Isn't that a command to wipe the signature, similar to what xcode does for dev builds? If you do a codesign -dvv on this it probably will tell you it's not the developer ID certificate any more. So good that it runs but maybe not so useful!

@chazhenry your question "How would I compile my existing app to a mac captive runtime with adt?" has given me an interesting idea, although it may take a bit of effort to make it work. So: you're happily using IntelliJ to develop and to run the app, which means that when IntelliJ invokes the Android Debug Launcher, it has set everything up that is required for the AIR app to run, including ANE locations etc. So I'm wondering if we could capture that launch information, and then automatically generate a script (or some config info that can be passed into a tool) that would turn whatever you just ran into a signed .app bundle... (it would probably have to do a few clever things like stripping debug info etc...). But this may help for a lot of folk who use the IDEs and aren't familiar with the ADT command line (which to be fair is a bit of a monster).

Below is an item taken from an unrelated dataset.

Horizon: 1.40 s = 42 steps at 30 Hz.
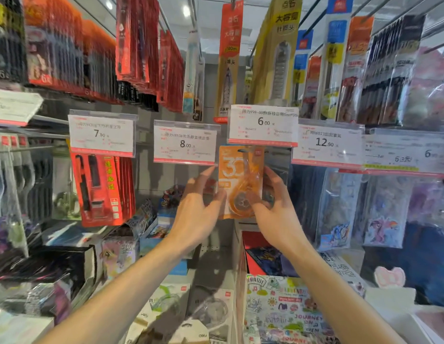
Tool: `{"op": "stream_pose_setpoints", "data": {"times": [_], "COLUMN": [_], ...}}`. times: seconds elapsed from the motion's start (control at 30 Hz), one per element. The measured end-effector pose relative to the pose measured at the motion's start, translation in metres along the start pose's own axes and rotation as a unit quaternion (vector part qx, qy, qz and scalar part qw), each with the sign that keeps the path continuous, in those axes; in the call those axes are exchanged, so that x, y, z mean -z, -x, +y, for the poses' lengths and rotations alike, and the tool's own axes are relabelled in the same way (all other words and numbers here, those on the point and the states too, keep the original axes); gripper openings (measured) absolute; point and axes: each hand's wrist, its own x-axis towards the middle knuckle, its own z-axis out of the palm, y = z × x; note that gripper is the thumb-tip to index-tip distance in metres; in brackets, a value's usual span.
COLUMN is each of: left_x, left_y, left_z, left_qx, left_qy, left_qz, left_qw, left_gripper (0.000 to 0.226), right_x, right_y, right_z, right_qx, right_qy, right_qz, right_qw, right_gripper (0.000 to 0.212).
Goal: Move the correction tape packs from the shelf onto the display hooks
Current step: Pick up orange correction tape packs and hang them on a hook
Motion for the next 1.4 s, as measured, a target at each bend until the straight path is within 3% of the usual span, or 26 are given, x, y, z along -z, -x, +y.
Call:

The other thing I think we need, which would be a lot quicker to do, is a simpler/better tool that could open an app and tell you information about the code signature status of its component parts, and to re-sign it again properly. We can have a look at this, the caveat being that it seems (from the above thread) as if there are still some issues with launching an app after code-signing!

@chazhenry also, would you be willing to share your application with us? we can look at code signing it here to see what may be the issue. You can upload it via https://transfer.harman.com/requests/oSUcHZQC77910DzDYQY0ET

Finally - I just found one reference to an extra condition on running these code-signed apps, and am wondering if this may be a culprit in some of these cases:

After building the app, use otool -l on each framework in the app and look for LC_RPATH to somewhere outside the bundle.

So we can also look into that to check that nothing has external dependencies that macOS is blocking..

thanks!

Oldes commented 2 years ago

@ajwfrost

"I'm getting the invalid Info.plist message even on basic fresh app without any extension" - was this with an app just generated from ADT without doing anything?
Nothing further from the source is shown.